Row 4 is all picots, worked in the back loop only. This is what a finished Row 4 looks like. The yellow lines are pointing to the front loops, which haven’t been worked yet. When you turn the piece after Row 4, these front loops will become back loops. Row 5 is worked into the back loops.

Row 8 is finished here, and I am joining color B to the first stitch with a tr. To do this, place a slip knot on the hook (as if you were starting a project), yo twice, draw up a loop in the first st (4 loops on hook), and finish the tr. I like starting a new color this way, because it looks better to me than joining with a sl st and chaining.

The skirt is finished, and I’m starting back at the waist, looking at the right side of the skirt, and joining color A with a hdc.

To make the cap sleeve, chain as instructed (top photo) and make two picots to define the sleeve (lower photo). At this point, you will skip the picots and make the first st in the next ch, which is indicated by the yellow line.

The hdc-decrease pulls the sleeve upward.

After the neck shaping, place a marker as instructed in the pattern.

For the first sleeve, the chain formed the outside edge of the sleeve. For this sleeve, the chain forms the inside or upper edge of the sleeve. The yellow line shows where to place the first st after the picots. The shaping is slightly different, to make it symmetrical with the other sleeve.
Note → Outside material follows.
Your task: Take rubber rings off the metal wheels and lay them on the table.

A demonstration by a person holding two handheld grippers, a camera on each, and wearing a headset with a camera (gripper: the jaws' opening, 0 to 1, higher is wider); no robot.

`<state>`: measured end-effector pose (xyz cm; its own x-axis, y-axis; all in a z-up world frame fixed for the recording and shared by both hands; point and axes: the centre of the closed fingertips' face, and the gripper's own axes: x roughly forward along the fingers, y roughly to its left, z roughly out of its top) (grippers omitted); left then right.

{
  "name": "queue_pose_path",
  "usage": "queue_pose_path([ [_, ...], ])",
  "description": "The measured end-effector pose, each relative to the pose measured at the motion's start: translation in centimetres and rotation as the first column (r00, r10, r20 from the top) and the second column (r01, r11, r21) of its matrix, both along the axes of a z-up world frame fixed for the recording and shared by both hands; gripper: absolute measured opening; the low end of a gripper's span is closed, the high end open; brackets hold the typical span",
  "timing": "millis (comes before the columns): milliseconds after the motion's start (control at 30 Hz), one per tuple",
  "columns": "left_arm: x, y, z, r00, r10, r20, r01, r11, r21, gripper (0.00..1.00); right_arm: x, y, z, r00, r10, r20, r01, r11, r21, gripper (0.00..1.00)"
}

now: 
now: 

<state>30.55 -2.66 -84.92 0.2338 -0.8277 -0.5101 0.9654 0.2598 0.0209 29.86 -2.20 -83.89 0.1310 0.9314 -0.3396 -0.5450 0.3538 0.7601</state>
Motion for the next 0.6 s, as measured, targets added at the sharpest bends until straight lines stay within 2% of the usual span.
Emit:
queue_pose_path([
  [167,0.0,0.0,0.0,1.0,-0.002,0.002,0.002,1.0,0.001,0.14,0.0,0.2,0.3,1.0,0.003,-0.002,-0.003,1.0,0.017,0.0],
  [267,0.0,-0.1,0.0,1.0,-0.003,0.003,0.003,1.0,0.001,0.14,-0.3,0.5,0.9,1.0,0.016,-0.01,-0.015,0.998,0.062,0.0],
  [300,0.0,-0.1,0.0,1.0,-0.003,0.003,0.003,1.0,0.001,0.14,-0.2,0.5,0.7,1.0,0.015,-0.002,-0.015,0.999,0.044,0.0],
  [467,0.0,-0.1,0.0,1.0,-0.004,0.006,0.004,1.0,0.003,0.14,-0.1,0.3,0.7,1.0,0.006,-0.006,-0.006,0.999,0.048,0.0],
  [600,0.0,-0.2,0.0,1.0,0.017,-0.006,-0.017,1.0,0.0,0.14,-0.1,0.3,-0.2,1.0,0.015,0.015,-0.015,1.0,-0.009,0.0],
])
And finish the sleeve and the top of the dress with a sl st in the stitch you marked earlier.

The corsage is pretty simple. To reduce bulk, make a ring with the yarn. Work into the ring, then tighten the first yarn end to form the flower.
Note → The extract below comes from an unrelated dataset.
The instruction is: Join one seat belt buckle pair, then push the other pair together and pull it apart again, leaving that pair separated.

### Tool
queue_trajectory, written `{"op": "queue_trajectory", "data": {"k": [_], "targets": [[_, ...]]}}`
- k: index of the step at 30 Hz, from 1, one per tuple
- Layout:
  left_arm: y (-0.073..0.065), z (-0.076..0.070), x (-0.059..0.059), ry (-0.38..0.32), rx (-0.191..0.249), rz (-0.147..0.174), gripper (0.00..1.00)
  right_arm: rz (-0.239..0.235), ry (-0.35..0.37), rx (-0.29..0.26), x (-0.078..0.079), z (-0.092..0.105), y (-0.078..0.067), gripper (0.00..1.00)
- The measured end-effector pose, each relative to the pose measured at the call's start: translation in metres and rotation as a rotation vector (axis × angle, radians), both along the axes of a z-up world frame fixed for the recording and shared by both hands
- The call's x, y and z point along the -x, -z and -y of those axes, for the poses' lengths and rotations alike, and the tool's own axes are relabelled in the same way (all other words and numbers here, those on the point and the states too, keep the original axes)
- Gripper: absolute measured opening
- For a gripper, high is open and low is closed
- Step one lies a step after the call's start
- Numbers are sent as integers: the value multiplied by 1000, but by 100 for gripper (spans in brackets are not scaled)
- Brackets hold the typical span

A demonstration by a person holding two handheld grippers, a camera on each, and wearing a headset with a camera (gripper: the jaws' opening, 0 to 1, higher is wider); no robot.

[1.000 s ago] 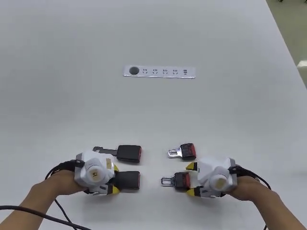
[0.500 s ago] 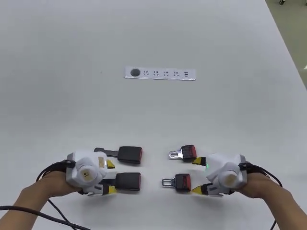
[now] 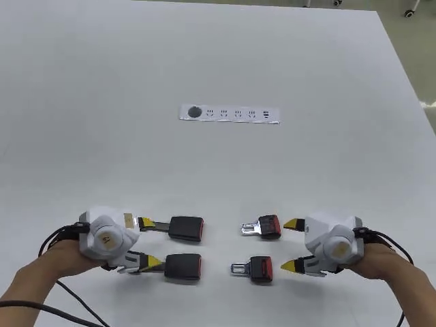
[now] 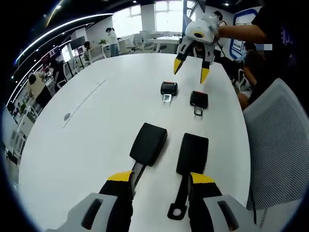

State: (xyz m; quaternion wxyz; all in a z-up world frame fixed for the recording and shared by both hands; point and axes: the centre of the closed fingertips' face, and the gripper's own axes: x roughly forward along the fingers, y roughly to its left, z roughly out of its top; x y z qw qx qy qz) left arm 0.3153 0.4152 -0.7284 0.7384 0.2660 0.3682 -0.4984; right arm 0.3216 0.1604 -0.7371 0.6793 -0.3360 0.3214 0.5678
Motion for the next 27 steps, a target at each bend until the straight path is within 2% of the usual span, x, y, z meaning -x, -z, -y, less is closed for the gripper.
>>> {"op": "queue_trajectory", "data": {"k": [6,12,27], "targets": [[-6,4,-14,-7,6,10,46,0,-2,-3,-10,-1,0,47],[-3,7,-25,-1,0,5,45,-1,-21,-7,-22,1,2,46],[20,21,-35,81,-56,-59,43,-27,-86,-3,-35,-7,12,42]]}}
Whew! You can stop now, if you’re pleased with your dress. It looks sort of summery and informal. Read on if you prefer to add the drapes.
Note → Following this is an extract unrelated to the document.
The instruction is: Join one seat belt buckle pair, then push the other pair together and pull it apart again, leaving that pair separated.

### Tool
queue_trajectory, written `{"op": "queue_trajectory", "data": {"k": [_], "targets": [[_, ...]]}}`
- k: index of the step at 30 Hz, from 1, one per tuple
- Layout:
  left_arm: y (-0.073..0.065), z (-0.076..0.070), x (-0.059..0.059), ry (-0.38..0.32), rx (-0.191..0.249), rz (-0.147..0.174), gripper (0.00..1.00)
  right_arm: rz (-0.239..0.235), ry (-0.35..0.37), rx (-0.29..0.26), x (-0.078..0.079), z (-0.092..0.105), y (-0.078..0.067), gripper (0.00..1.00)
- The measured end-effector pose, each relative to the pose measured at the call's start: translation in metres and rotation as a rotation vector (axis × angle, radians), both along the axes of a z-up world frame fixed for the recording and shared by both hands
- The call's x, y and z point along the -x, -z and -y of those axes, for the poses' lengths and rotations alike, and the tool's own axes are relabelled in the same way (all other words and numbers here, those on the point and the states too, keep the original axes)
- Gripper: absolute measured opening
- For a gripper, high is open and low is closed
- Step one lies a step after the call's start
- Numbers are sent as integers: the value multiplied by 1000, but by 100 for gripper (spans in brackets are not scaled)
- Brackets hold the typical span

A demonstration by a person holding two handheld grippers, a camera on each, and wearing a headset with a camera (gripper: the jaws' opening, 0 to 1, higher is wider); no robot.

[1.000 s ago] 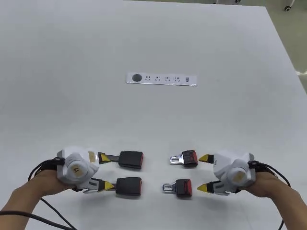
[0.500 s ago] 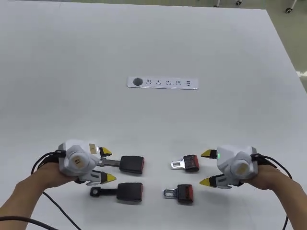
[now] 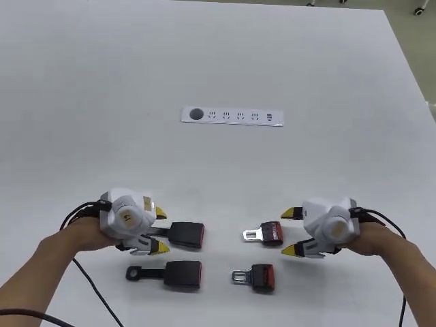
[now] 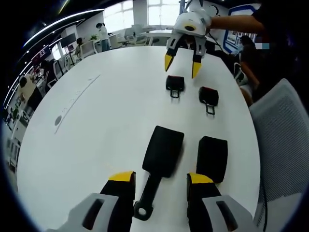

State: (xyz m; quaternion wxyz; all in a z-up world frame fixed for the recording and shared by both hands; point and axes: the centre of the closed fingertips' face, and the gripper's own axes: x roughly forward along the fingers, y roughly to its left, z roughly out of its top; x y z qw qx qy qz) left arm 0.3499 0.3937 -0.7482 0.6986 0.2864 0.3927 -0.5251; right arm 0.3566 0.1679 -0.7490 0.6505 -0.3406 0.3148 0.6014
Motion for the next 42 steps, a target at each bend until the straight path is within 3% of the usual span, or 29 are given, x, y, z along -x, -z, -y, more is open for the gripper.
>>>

Here’s the drape, with Row 1 complete. Work Row 2 into the original chain, opposite of the stitches of Row 1, as shown by the yellow lines. They will actually mirror each other—hdc across from hdc, dc across from dc, and so on. (Htr how-to here.)

The long sewing length is at the lower end of the drapes. To keep them symmetrical, start the trim at the top of one drape and at the lower end of the other drape.

Arrange the drapes and sew in place.

Even after blocking, my picot rows tended to stand up, so this time, I sewed real pearls of plastic on each picot for an even fancier ball gown.